By on November 19, 2013 in Health Insurance, Insurance, Money

The Stock Market Shows the True Winners of the Affordable Care ActThere’s been a lot of talk around the Affordable Care Act and who is truly benefiting. The politicians in Washington have been saying that consumers will have better coverage at a lower cost for years as the controversial legislation rolled out.

Yet that hasn’t come to fruition yet. To start, it is exceedingly difficult to price a policy, apply for it, and get it paid for using the federal healthcare exchange website.

For those that have completed these steps they’ve been surprised by the higher costs of coverage. Higher costs were to be expected compared to some more basic health insurance policies because the new health insurance plans require insurers to cover ten essential health benefits such as emergency room visits and prescriptions.

At least as of right now it seems that consumers aren’t winning.

So if they aren’t winning, who is?

The Real Winners of the Affordable Care Act: The Health Insurance Companies

Health insurance companies are regulated so that they cannot gouge customers just to generate more profit. And despite high revenue numbers the profit margins in the health insurance industry are pretty low: United Health Group generated 4.99% profit on $110,618,000,000 in revenue during 2012.

That still comes out to a total profit of $5,526,000,000 – five and a half billion dollars – but the profit margins aren’t astronomical.

There are three ways for health insurers to make more money:

  • increase premium revenues through higher volume or higher premiums

  • decrease claims payouts

  • reduce selling, general, and administrative costs

The first two are regulated heavily by the government to prevent gouging. But if you increase the number of people you insure and accept premiums from them at the regulated rate, you are still making more money.

This is where the Affordable Care Act comes in.

Let’s say you’re the CEO of a health insurance company at $50 billion in revenues and 5% profit margin. That means your company earns $2,500,000,000 in profit in a year.

If you can increase volume by 20% and leave rates untouched you would grow from $50 billion to $60 billion in revenue. That extra $10 billion in revenue would mean an extra $500,000,000 in profit for the organization (and your bonus pool!).

In short, the health insurance companies are the big winners with the Affordable Care Act.

It is mandated law that individuals buy health insurance. Someone needs to insure them, why not us? And when we insure them we are guaranteed a profit thanks to government regulations.
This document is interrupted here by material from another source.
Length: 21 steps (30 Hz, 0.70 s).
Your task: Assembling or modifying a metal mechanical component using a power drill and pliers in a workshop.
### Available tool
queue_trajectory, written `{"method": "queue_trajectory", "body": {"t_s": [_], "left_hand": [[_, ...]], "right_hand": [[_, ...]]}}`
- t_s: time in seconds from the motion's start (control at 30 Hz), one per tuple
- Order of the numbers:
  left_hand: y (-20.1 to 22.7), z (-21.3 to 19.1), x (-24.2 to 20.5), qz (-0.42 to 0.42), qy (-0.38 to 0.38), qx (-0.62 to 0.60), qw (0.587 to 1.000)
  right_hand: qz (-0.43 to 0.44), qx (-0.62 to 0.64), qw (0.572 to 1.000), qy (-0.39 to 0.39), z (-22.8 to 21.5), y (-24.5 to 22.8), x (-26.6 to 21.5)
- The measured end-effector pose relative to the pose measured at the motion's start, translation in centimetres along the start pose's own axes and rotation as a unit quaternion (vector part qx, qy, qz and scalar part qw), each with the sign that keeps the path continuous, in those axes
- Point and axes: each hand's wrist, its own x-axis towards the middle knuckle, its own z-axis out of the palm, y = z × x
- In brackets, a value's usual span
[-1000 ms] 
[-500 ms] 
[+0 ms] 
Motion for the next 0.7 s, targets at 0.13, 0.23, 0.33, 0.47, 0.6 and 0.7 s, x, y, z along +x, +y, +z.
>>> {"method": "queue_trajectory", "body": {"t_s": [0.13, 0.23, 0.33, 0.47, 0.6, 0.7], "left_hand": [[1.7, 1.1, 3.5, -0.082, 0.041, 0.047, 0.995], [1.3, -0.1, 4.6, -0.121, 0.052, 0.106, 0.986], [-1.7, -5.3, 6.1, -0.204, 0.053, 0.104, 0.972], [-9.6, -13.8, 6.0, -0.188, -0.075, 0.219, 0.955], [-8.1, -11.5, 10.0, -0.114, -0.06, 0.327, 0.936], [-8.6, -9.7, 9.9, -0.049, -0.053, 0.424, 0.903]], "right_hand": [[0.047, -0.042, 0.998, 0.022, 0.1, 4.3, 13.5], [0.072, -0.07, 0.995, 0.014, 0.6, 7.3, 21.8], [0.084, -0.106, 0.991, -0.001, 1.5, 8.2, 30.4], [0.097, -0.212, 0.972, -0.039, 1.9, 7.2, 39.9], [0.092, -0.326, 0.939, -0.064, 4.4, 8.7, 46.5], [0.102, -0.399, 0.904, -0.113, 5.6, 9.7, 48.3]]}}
We can substitute higher premiums for higher volume of the same priced premiums. (And in reality the premiums for the new policies dictated by the Affordable Care Act are going to be higher due to covering more health risks.)

Who Does Wall Street Think Will Win?

Here are the stock gains of some major insurers over the last 12 months:

  • Cigna: 67%

  • WellPoint: 66%

  • Aetna: 60%

  • Humana: 59%

  • United Health Group: 37%

  • S&P 500 as a whole: 28%

And no worries, the financial analysts of Wall Street are expecting big gains in revenue for 2014, too.